Em um quarto colégio, Simone conta ter sido bem recebida mas, de fato, não haveria vaga. “Falaram que ele seria bem-vindo, mas havia lista de espera. Tirando essa, as outras três fizeram de tudo para dificultar a matrícula e o atendimento.”
Desabafo nas redes sociais e final feliz
Cansada da peregrinação, a jornalista postou sua saga nas redes sociais: “(…) A fé morreu, mas a esperança não. Amanhã seguirei na luta de encontrar uma escola inclusiva e acolhedora. Ela não precisa ensinar tabuada, orações subordinadas ou leis de Newton ao meu filho. Ela só precisa dizer com sinceridade real e amor: Seja bem-vindo, Antônio. Aqui você é muito querido.” Por fim, ela ora: “Meu Deus e meu Senhor, mais inclusão por favor.”

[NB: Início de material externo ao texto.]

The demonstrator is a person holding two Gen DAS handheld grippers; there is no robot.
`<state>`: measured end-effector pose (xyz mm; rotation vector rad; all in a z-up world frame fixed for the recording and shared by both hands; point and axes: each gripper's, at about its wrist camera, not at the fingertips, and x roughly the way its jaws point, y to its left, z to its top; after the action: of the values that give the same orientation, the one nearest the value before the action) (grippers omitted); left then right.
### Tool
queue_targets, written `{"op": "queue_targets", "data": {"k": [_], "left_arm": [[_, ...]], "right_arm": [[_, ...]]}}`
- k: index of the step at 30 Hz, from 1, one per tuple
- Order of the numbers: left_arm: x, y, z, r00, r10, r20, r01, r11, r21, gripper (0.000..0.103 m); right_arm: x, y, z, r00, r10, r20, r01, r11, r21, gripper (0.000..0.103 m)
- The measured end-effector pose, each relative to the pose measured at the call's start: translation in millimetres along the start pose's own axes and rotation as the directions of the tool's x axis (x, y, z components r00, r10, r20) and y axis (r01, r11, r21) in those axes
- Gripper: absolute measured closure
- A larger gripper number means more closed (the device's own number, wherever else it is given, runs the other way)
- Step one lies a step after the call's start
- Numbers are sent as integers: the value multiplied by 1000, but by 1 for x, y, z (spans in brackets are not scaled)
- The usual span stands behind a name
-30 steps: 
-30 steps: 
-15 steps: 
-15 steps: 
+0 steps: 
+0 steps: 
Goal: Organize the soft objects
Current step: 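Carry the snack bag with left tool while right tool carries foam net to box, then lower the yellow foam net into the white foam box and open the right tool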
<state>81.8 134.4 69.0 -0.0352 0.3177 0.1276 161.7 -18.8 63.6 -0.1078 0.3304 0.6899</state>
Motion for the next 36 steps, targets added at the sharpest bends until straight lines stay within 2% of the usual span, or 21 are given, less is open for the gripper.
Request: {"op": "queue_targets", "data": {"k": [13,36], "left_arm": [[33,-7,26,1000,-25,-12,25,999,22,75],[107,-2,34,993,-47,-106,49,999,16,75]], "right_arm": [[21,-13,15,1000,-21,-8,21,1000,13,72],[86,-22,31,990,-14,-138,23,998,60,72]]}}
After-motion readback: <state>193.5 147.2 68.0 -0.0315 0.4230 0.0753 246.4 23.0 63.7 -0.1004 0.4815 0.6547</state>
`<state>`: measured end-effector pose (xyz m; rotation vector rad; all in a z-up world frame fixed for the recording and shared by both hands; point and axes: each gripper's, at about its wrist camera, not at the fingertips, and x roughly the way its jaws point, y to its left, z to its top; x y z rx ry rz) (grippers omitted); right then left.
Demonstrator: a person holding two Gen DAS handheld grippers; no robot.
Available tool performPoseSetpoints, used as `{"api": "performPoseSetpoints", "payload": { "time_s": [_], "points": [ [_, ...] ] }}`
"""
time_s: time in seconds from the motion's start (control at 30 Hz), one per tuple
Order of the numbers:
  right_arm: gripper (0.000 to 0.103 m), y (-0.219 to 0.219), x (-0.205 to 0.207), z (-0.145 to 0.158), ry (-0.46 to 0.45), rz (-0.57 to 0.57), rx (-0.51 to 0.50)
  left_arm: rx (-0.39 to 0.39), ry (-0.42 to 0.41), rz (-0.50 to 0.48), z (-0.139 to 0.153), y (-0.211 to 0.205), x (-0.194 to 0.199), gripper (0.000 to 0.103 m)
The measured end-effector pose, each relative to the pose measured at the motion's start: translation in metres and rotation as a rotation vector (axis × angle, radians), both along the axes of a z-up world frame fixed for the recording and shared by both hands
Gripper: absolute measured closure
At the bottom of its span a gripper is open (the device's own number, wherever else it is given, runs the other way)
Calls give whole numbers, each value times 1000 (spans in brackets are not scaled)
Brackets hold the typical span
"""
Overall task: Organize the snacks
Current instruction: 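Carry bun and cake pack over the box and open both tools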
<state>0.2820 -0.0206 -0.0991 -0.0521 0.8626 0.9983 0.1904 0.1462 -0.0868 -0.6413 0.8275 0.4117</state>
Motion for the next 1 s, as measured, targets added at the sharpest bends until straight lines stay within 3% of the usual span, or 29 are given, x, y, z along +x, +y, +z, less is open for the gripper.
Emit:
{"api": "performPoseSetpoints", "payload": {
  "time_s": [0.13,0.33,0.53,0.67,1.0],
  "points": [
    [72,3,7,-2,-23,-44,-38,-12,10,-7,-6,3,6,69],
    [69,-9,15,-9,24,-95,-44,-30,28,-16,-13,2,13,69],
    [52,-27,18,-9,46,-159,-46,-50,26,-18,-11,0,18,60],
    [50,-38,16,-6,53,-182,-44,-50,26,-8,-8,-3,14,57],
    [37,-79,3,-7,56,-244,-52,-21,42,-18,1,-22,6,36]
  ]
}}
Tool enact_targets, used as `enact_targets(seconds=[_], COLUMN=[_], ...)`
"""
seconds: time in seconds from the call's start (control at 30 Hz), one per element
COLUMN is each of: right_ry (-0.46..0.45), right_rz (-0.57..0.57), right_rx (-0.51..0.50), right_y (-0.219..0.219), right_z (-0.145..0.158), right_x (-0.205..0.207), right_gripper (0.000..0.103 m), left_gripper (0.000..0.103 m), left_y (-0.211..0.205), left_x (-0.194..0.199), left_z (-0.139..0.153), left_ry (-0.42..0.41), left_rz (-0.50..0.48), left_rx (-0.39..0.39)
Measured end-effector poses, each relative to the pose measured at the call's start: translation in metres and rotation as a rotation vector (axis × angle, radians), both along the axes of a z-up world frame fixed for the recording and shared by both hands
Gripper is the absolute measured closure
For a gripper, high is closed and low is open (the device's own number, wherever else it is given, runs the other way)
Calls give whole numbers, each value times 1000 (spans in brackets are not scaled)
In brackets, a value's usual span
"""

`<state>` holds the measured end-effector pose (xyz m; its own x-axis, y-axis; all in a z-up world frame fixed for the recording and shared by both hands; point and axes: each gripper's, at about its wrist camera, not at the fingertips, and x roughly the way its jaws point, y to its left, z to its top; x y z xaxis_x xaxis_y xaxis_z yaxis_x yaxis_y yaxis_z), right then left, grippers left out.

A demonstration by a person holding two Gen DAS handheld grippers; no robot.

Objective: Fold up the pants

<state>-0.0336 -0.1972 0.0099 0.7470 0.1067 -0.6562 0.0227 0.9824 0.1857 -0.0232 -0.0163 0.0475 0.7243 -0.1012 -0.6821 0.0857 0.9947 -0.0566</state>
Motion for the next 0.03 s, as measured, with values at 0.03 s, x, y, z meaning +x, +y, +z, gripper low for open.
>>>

As preces foram atendidas e, na última quinta-feira, Simone teve a recepção pela qual esperava desde o começo. “Conseguimos no Colégio do Carmo. Recebi uma ligação dizendo que lá tinha vaga e que o Antônio seria muito bem-vindo. Fomos super acolhidos. Falaram que é um desafio aceitar uma criança com deficiência, e eu sei que é. Sou muito pé no chão. Mas estavam dispostos, e era isso o que eu queria. Minha pretensão não é ele sair alfabetizado, mas poder se socializar com os amiguinhos e se sentir querido. Ele vai começar lá, e estamos muito felizes.”
Simone destaca não ter citado o nome das escolas por onde passou porque quer apenas contar sua experiência, na expectativa de jogar luz sobre o aparente descaso e de ajudar outros responsáveis que possam vir a experimentar situações semelhantes na hora do acesso à educação para a pessoa com deficiência, já que o que está escrito, nem sempre é cumprido. “Minha intenção foi cutucar, movimentar e chamar a atenção para a nossa luta. Milhares de mães e pais enfrentam isso todos os dias, mas não conseguem ter voz. Sou privilegiada por ter uma rede social, amigos e jornalistas. Tenho que usar esses meios para poder gritar.”